* What you are asked to do
Apart from the pictures, every record here must be copied word for word.

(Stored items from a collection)

------------

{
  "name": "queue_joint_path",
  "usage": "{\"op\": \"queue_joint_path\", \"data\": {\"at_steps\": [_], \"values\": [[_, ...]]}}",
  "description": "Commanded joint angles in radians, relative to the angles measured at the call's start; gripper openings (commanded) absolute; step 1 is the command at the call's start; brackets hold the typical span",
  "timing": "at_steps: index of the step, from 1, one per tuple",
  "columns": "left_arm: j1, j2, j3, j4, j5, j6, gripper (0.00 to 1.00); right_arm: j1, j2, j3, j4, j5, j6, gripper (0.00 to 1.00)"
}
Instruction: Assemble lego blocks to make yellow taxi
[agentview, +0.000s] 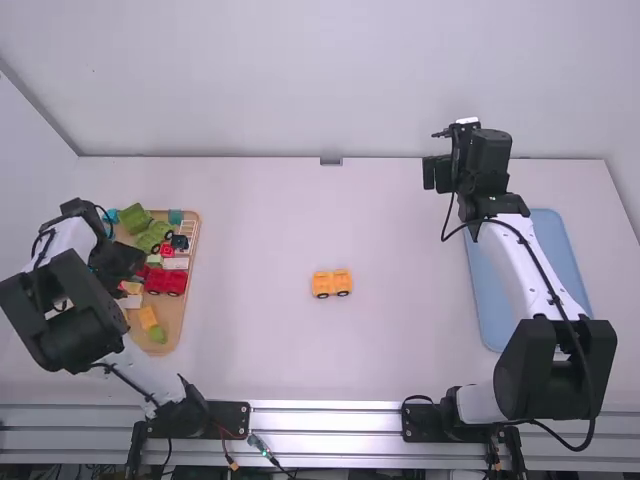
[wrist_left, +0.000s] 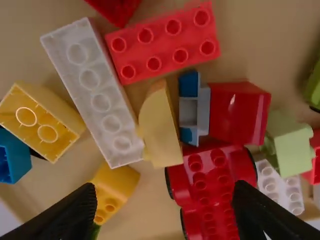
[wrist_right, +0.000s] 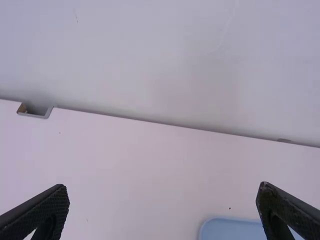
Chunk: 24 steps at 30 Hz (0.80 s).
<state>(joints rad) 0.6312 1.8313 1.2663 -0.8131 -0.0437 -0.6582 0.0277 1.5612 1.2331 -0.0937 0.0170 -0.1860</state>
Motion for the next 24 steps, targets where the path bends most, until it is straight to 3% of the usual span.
{"op": "queue_joint_path", "data": {"at_steps": [1, 8, 14, 24], "values": [[0.003, 0.006, -0.008, 0.008, -0.033, -0.027, 0.64, 0.0, 0.01, 0.03, -0.001, -0.002, 0.006, 0.99], [0.003, 0.065, -0.008, 0.034, -0.045, -0.034, 0.63, 0.011, 0.01, 0.03, -0.001, -0.001, 0.005, 0.99], [0.004, 0.086, -0.008, 0.048, -0.051, -0.034, 0.5, 0.013, 0.01, 0.03, 0.003, 0.0, 0.005, 0.99], [0.003, 0.086, -0.027, 0.067, -0.051, -0.035, 0.46, 0.013, 0.01, 0.03, 0.003, -0.001, 0.005, 0.99]]}}
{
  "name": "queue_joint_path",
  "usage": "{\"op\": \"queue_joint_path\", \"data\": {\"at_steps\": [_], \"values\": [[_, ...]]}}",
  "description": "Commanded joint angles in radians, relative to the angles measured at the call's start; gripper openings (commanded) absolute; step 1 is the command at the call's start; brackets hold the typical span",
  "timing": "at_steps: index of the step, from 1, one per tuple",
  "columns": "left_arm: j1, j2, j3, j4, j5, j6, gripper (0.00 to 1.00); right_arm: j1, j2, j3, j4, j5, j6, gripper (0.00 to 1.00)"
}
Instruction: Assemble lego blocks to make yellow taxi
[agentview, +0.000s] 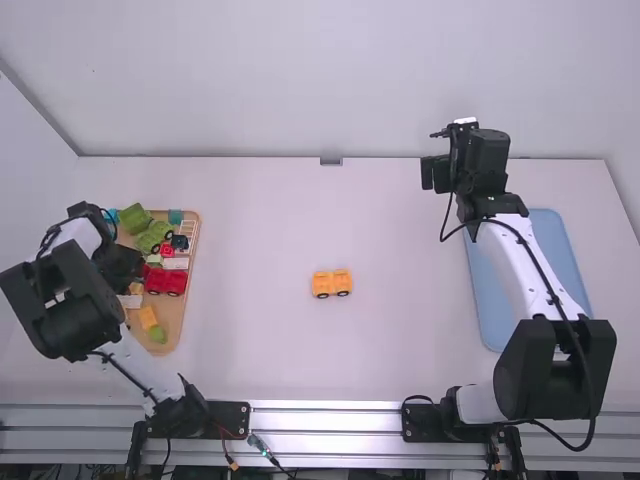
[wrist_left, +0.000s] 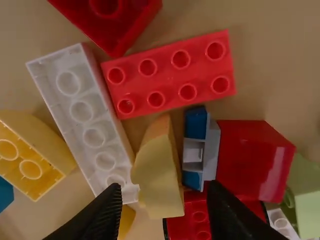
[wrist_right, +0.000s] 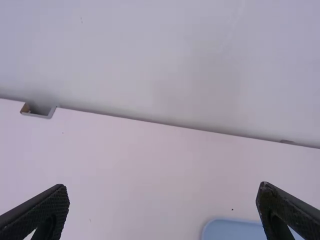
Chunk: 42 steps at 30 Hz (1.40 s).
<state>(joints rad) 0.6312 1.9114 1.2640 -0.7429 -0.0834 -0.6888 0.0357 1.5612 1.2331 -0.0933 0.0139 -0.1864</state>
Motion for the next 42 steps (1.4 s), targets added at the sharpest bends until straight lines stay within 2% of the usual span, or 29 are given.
{"op": "queue_joint_path", "data": {"at_steps": [1, 7, 10, 11, 14, 27, 32, 35, 37, 42], "values": [[0.004, 0.006, -0.031, 0.002, -0.012, -0.006, 0.46, 0.005, 0.01, 0.03, 0.003, 0.002, 0.006, 0.99], [0.004, 0.006, -0.077, 0.067, -0.011, -0.022, 0.46, 0.005, 0.01, 0.03, 0.003, 0.002, 0.006, 0.99], [0.004, 0.006, -0.089, 0.086, -0.011, -0.022, 0.42, 0.005, 0.01, 0.03, 0.002, 0.002, 0.006, 0.99], [0.003, 0.006, -0.091, 0.095, -0.012, -0.021, 0.37, 0.005, 0.01, 0.03, 0.003, 0.002, 0.006, 0.99], [0.004, 0.006, -0.089, 0.102, -0.011, -0.022, 0.32, 0.005, 0.01, 0.03, 0.002, 0.002, 0.006, 0.99], [0.002, 0.006, -0.111, 0.154, -0.008, -0.018, 0.32, 0.005, 0.01, 0.03, -0.001, 0.002, 0.006, 0.99], [0.003, 0.006, -0.147, 0.198, -0.007, 0.024, 0.36, 0.005, 0.01, 0.03, -0.001, 0.002, 0.006, 0.99], [0.003, 0.006, -0.166, 0.222, -0.007, 0.028, 0.34, 0.005, 0.01, 0.03, -0.001, 0.002, 0.006, 0.99], [0.003, 0.006, -0.172, 0.234, -0.012, 0.027, 0.28, 0.005, 0.01, 0.03, -0.001, 0.002, 0.006, 0.99], [0.003, 0.006, -0.173, 0.252, -0.011, 0.032, 0.27, 0.005, 0.01, 0.03, -0.003, 0.002, 0.006, 0.99]]}}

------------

* Result below
{
  "name": "queue_joint_path",
  "usage": "{\"op\": \"queue_joint_path\", \"data\": {\"at_steps\": [_], \"values\": [[_, ...]]}}",
  "description": "Commanded joint angles in radians, relative to the angles measured at the call's start; gripper openings (commanded) absolute; step 1 is the command at the call's start; brackets hold the typical span",
  "timing": "at_steps: index of the step, from 1, one per tuple",
  "columns": "left_arm: j1, j2, j3, j4, j5, j6, gripper (0.00 to 1.00); right_arm: j1, j2, j3, j4, j5, j6, gripper (0.00 to 1.00)"
}
Instruction: Assemble lego blocks to make yellow taxi
[agentview, +0.000s] 
[wrist_left, +0.000s] 
[wrist_right, +0.000s] 
Chunk: 24 steps at 30 Hz (0.80 s).
<state>(joints rad) 0.6312 1.8313 1.2663 -0.8131 -0.0437 -0.6582 0.0277 1.5612 1.2331 -0.0937 0.0170 -0.1860</state>
Motion for the next 24 steps, targets where the path bends most, until it is straight to 3% of the usual span.
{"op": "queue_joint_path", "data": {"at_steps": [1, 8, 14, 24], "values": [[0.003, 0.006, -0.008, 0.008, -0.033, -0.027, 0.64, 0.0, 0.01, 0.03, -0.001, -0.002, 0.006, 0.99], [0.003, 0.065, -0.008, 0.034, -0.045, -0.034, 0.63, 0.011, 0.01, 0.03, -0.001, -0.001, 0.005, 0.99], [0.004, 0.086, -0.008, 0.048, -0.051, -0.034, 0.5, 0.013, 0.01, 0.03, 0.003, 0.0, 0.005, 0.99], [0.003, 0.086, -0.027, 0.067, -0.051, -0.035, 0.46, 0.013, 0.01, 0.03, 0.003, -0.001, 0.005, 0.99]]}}
{
  "name": "queue_joint_path",
  "usage": "{\"op\": \"queue_joint_path\", \"data\": {\"at_steps\": [_], \"values\": [[_, ...]]}}",
  "description": "Commanded joint angles in radians, relative to the angles measured at the call's start; gripper openings (commanded) absolute; step 1 is the command at the call's start; brackets hold the typical span",
  "timing": "at_steps: index of the step, from 1, one per tuple",
  "columns": "left_arm: j1, j2, j3, j4, j5, j6, gripper (0.00 to 1.00); right_arm: j1, j2, j3, j4, j5, j6, gripper (0.00 to 1.00)"
}
Instruction: Assemble lego blocks to make yellow taxi
[agentview, +0.000s] 
[wrist_left, +0.000s] 
[wrist_right, +0.000s] 
Chunk: 42 steps at 30 Hz (1.40 s).
<state>(joints rad) 0.6312 1.9114 1.2640 -0.7429 -0.0834 -0.6888 0.0357 1.5612 1.2331 -0.0933 0.0139 -0.1864</state>
Motion for the next 42 steps (1.4 s), targets added at the sharpest bends until straight lines stay within 2% of the usual span, or 29 are given.
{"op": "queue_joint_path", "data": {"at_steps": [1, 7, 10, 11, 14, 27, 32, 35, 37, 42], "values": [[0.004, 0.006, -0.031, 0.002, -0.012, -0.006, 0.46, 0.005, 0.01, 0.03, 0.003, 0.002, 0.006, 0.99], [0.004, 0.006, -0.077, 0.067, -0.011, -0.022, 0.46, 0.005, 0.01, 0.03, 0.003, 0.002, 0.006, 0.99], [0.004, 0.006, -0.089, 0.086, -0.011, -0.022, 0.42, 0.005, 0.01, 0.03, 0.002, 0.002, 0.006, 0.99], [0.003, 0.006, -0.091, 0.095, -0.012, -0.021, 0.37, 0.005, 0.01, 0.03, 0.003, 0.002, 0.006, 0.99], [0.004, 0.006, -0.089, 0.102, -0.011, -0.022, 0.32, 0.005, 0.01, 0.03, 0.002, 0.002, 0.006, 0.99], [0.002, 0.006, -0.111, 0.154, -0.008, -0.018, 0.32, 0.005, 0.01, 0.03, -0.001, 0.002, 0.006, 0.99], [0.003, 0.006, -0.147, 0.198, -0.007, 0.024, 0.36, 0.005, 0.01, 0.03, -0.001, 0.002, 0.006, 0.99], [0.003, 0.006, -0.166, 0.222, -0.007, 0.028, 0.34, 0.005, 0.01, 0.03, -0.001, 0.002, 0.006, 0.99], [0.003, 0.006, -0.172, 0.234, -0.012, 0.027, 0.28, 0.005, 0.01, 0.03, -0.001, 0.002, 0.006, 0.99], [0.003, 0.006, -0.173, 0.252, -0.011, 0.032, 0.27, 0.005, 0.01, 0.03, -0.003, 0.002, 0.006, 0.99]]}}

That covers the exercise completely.